Case 1. A pattern is present in a plain string 
    P # s
Case 2. A pattern is present in either or both the alternatives of a choice
    P # A<l,r>
Case 3. A pattern spans plain strings and choices
    Case 3L : P # sA<l,r>
    Case 3R : P # A<l,r>t

-----------------
View of the match
-----------------
 I want to note that I think that the results should be normalized so that 
 matches do not cross choice boundaries. E.g.

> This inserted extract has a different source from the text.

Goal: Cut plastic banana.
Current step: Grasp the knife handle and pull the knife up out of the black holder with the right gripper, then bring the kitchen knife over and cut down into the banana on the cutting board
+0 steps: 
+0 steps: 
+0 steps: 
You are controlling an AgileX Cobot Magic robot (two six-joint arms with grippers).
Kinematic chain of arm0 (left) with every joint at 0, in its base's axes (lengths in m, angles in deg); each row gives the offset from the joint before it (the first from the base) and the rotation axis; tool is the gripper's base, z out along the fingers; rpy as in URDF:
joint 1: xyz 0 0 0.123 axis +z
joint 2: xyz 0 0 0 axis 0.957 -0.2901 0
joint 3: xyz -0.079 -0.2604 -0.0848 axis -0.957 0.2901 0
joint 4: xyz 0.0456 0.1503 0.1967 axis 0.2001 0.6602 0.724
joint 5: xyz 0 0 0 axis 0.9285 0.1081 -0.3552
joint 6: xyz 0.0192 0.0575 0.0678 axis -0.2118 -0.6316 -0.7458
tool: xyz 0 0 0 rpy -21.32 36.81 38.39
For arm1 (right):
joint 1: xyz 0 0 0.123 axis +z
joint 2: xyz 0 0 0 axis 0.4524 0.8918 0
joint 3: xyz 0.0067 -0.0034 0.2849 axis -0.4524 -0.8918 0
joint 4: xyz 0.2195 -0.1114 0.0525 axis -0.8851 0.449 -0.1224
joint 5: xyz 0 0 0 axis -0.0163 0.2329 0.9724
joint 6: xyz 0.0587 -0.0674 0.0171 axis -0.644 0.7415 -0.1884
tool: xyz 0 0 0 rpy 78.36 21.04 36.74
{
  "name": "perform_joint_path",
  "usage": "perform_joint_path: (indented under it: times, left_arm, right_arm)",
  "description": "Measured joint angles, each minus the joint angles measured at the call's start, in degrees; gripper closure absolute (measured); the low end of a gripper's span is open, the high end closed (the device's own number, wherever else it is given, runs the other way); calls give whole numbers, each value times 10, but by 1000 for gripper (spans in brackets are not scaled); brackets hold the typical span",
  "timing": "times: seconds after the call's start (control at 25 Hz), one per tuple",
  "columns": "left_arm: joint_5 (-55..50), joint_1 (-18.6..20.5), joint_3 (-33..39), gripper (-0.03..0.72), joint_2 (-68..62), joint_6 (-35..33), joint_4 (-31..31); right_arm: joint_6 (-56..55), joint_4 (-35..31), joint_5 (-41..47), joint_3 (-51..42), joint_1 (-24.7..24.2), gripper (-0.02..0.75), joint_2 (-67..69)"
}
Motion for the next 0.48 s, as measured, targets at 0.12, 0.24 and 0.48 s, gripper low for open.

        (0,A<a,>b) ~> (0,A<ab,>)
        (0,A<(1,a),>b) ~>  (0,A<(1,ab),>)
        ...

The reason is that in our target application an alternative in a choice 
represents a version, and we will probably expect a GitQuery tool to report 
complete matches within versions, something like this:

        version XYZ: ab
        
 
Also, suppose you are looking for all occurrences of a function foo, and suppose 
further foo occurs in versions V and W multiple times. Reporting multiple 
matches within alternatives corresponds to an output like this:

        version V:
                line 33: foo
                line 47: foo
                line 62: foo

        version W:
                line 15: foo
                line 28: foo

Therefore, multiple matches within alternatives are not shown as separate 
matches altogether but a single match containing multiple matches within
the alternatives.
   (i)    ab # A<abxaby,lm> --> (0,A<[(0,ab),(3,ab)],>)
   (ii)   a # A<aaa,ya>     --> (0,A<[(0,a),(1,a),(2,a),>)],[(1,a)]>)
   (iii') ab # A<abcab,lm>b --> (0,A<[(0,ab),(3,a)],>b)